------ RECORDS SUPPLIED ------

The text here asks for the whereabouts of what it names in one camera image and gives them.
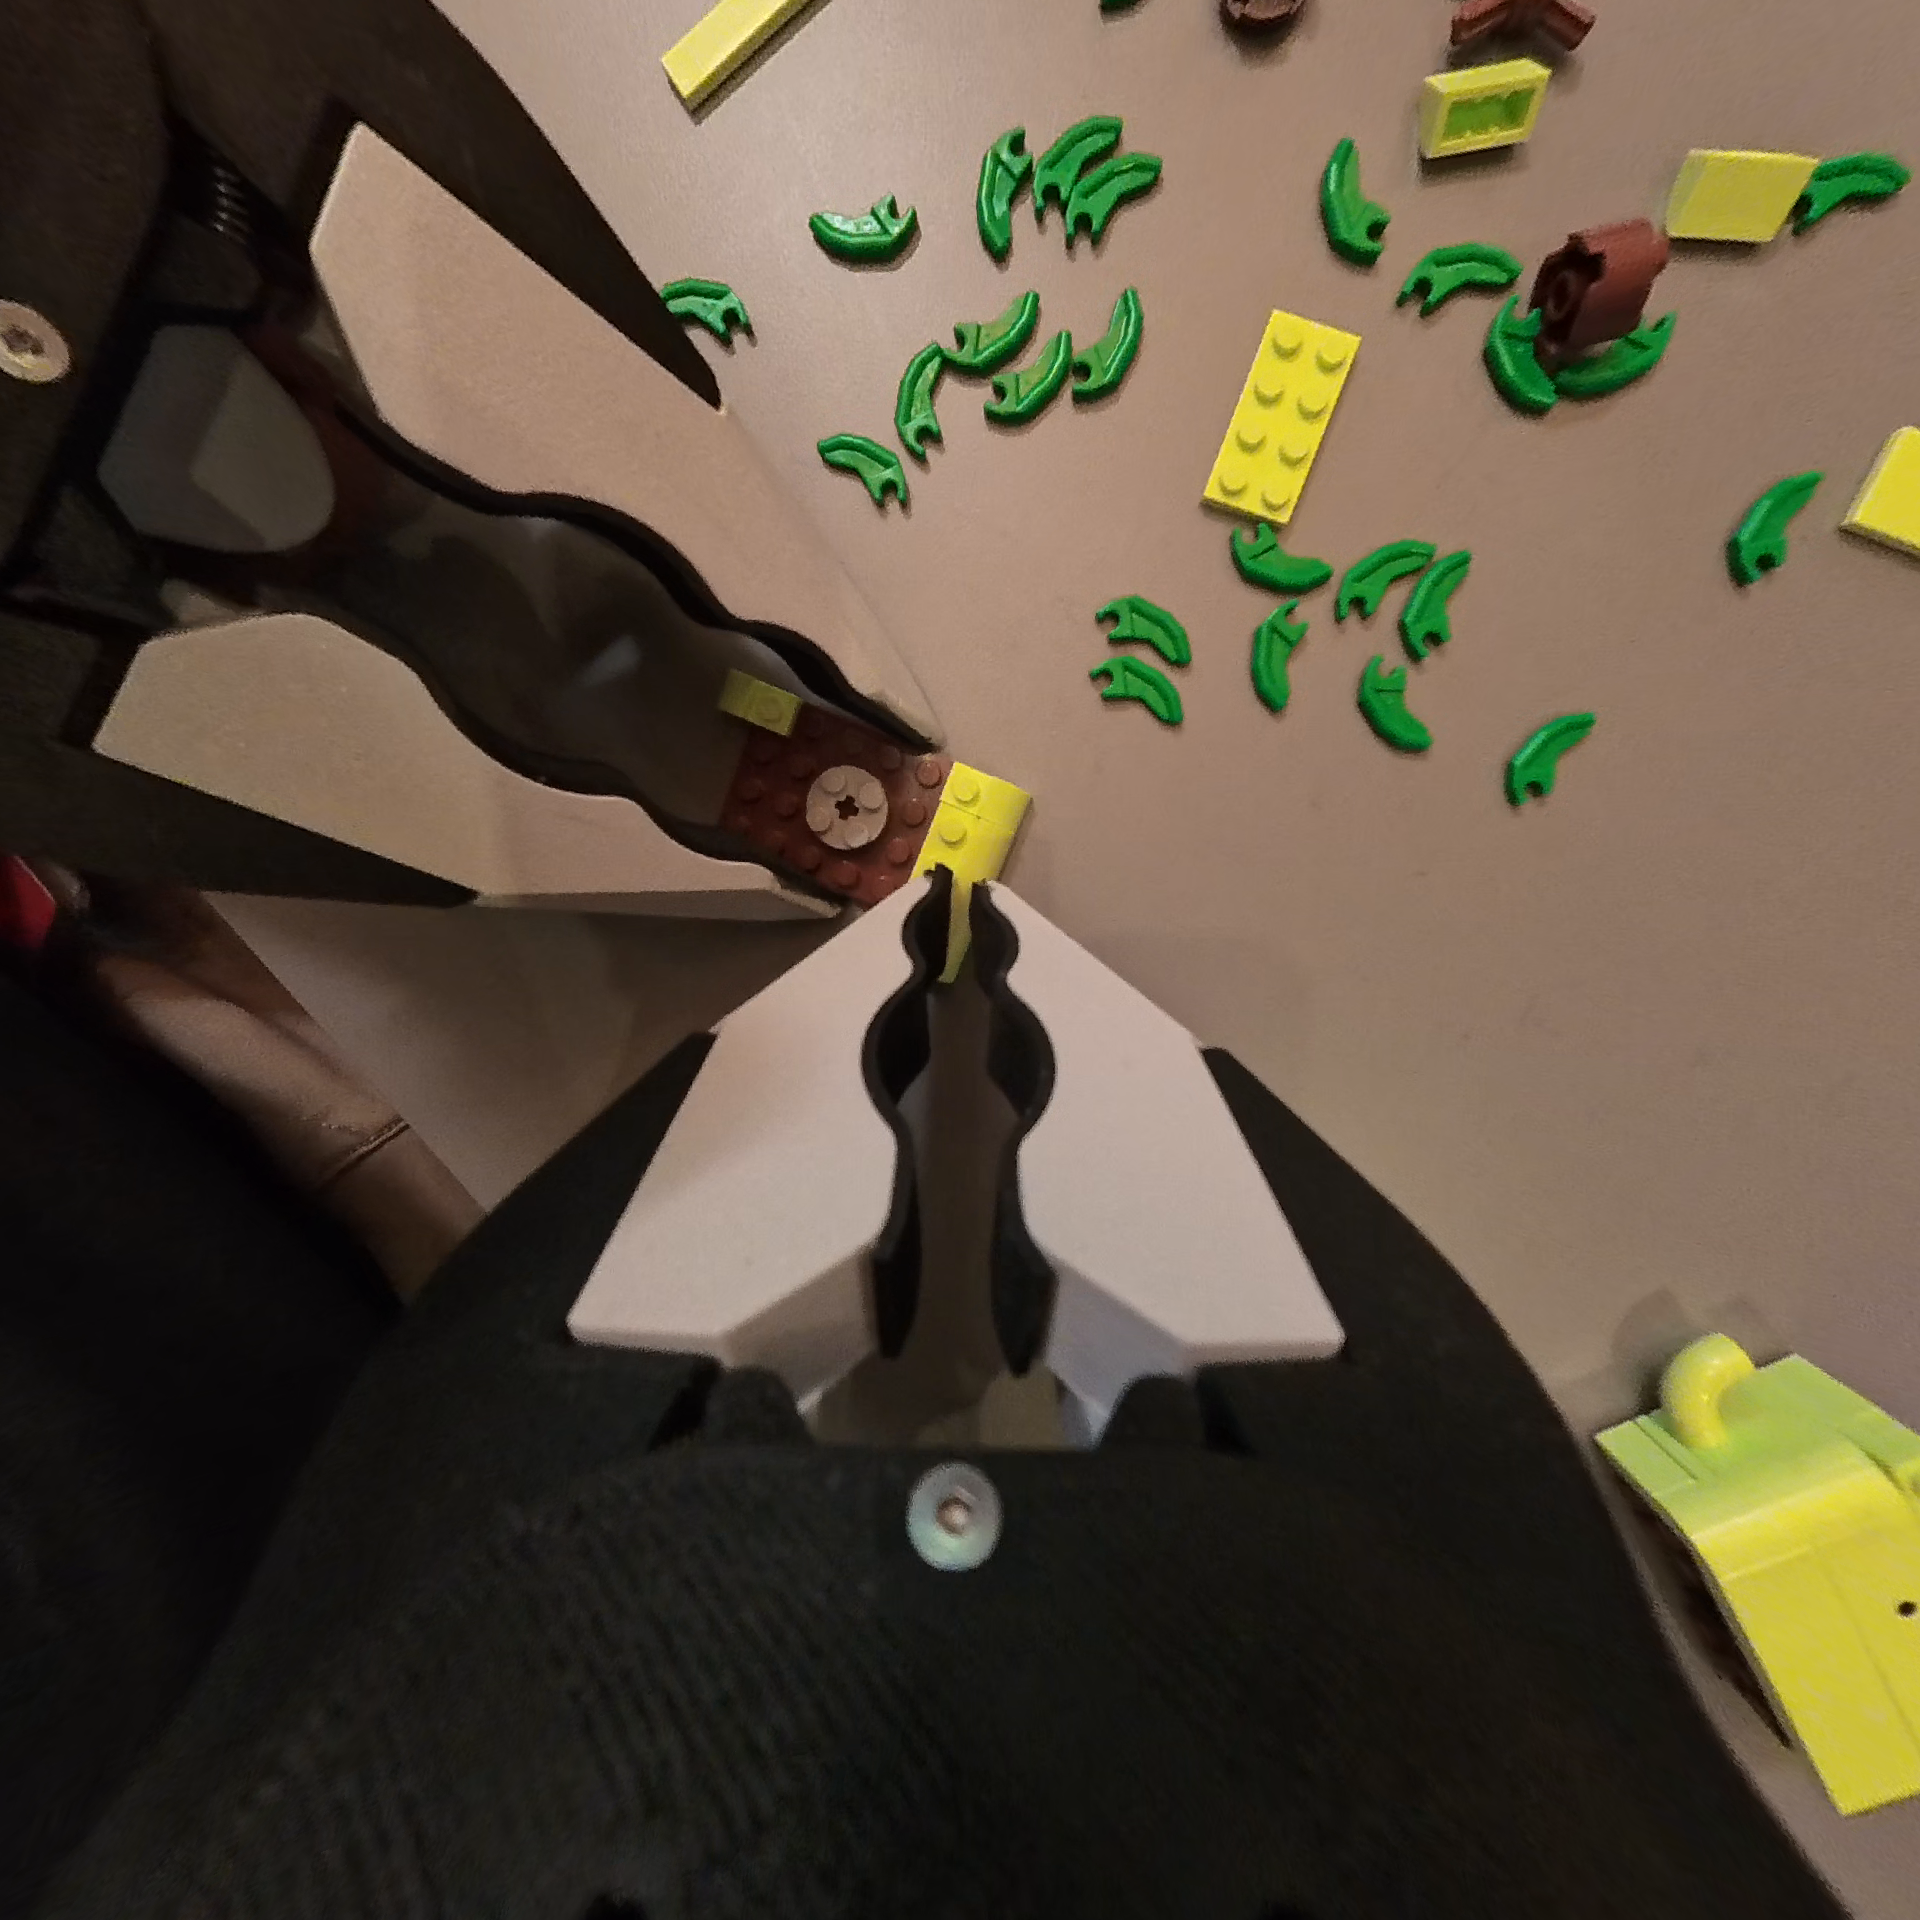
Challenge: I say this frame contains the scattered green leaf pieces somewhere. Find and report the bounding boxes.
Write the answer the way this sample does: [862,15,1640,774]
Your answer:
[660,0,1914,807]

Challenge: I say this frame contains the large lime brick assembly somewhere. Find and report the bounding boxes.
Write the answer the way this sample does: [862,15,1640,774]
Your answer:
[1593,1331,1920,1817]

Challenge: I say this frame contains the brown round brick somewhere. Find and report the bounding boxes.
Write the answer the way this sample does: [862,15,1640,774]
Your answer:
[1531,220,1671,358]

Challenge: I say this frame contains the brown studded plate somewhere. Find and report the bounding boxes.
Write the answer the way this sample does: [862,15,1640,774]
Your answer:
[729,703,950,907]

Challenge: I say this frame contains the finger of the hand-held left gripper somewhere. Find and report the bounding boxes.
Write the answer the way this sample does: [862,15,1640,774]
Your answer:
[89,606,845,923]
[95,119,942,756]

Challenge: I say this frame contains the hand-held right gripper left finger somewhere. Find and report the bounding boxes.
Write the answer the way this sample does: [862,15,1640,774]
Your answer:
[563,871,955,1412]

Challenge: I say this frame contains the long lime curved brick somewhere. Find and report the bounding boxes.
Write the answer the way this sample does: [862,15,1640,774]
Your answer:
[914,811,1025,987]

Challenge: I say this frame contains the narrow lime smooth tile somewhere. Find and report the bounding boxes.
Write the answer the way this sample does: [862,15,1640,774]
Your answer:
[660,0,818,110]

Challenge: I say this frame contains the person's dark clothing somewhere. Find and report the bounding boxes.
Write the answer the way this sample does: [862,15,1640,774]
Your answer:
[0,930,407,1876]

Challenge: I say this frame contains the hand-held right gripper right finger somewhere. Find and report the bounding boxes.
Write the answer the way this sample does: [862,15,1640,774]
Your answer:
[972,874,1348,1434]

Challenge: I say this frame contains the lime slope by barrel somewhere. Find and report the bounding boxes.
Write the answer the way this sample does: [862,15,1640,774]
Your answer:
[1665,145,1821,246]

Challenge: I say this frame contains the lime two-by-four studded plate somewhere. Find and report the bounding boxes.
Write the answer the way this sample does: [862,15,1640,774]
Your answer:
[1203,310,1363,525]

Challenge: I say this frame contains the large lime smooth tile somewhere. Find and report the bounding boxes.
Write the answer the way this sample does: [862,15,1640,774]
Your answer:
[1841,425,1920,559]

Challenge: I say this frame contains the beige seat cushion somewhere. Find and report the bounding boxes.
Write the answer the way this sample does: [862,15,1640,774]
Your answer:
[45,886,490,1299]

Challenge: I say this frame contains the brown three-pronged piece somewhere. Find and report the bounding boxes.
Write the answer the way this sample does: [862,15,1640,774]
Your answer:
[1448,0,1595,52]

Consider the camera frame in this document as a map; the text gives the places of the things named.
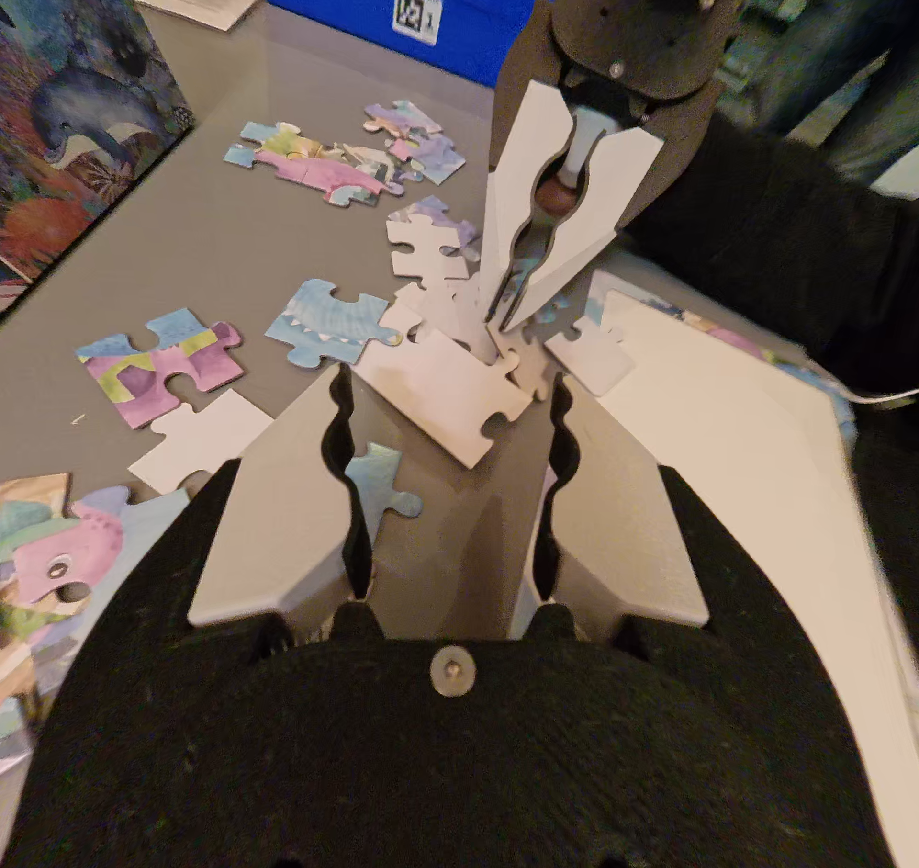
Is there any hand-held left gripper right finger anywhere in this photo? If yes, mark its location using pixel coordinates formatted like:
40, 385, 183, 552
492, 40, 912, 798
531, 372, 712, 633

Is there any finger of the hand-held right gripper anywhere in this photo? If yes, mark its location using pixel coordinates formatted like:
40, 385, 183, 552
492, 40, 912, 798
477, 79, 577, 325
501, 125, 666, 332

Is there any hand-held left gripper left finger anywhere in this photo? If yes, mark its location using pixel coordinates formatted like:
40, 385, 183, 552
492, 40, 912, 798
187, 362, 376, 630

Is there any light blue jigsaw piece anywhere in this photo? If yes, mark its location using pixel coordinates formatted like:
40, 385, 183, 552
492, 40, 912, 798
345, 443, 425, 549

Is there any puzzle tray with painted border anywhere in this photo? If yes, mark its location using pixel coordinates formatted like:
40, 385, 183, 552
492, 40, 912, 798
546, 271, 919, 868

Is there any pile of jigsaw pieces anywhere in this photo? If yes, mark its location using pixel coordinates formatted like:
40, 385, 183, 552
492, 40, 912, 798
75, 100, 638, 497

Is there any person's right forearm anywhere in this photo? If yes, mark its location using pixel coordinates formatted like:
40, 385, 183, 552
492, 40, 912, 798
623, 114, 919, 396

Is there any person's right hand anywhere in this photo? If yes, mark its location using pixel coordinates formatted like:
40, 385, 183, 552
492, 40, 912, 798
535, 177, 579, 217

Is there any illustrated puzzle box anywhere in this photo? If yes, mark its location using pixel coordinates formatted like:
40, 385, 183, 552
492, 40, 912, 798
0, 0, 196, 317

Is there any white cable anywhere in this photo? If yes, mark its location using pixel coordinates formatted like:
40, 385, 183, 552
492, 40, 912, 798
810, 357, 919, 404

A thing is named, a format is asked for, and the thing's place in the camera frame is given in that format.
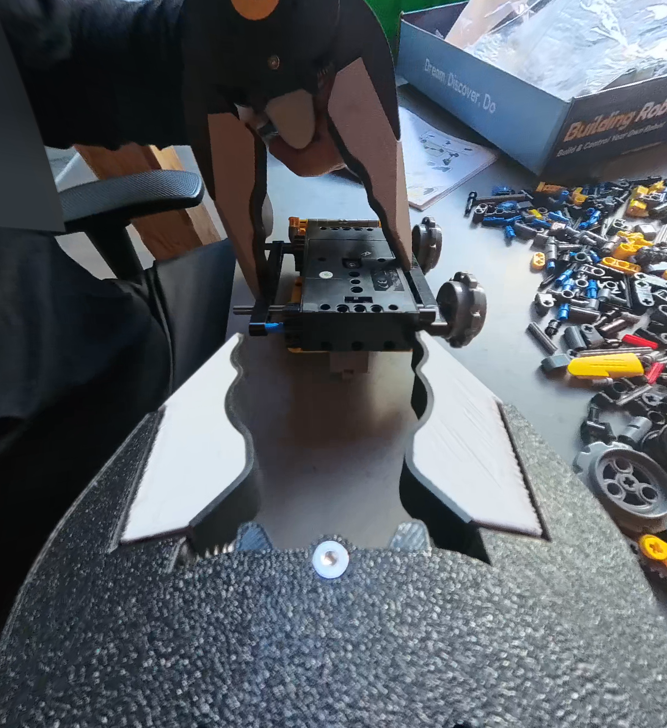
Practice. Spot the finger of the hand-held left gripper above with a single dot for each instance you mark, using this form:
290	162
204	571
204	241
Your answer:
373	148
236	182

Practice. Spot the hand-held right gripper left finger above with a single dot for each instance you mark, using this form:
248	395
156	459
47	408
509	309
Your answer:
185	455

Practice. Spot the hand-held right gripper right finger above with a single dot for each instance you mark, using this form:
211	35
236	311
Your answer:
475	455

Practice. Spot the black yellow toy block vehicle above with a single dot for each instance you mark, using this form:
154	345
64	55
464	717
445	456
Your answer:
344	296

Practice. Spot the grey desk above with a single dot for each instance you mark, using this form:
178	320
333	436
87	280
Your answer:
492	387

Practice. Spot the person's left hand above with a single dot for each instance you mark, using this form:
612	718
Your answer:
299	131

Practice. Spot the instruction booklet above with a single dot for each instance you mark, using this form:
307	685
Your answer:
441	165

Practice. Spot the blue cardboard kit box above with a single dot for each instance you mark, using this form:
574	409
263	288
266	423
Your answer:
481	96

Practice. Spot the pile of building block parts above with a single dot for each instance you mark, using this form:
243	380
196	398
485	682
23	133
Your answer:
606	364

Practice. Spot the crumpled clear plastic bags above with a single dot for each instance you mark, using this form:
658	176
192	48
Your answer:
566	45

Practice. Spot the wooden post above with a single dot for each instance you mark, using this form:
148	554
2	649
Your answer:
180	233

------

• PROBLEM STATEMENT:
Some lines of the records may contain the string "block". State how many do, as a number alone.

• RESULT FOR THIS TASK:
2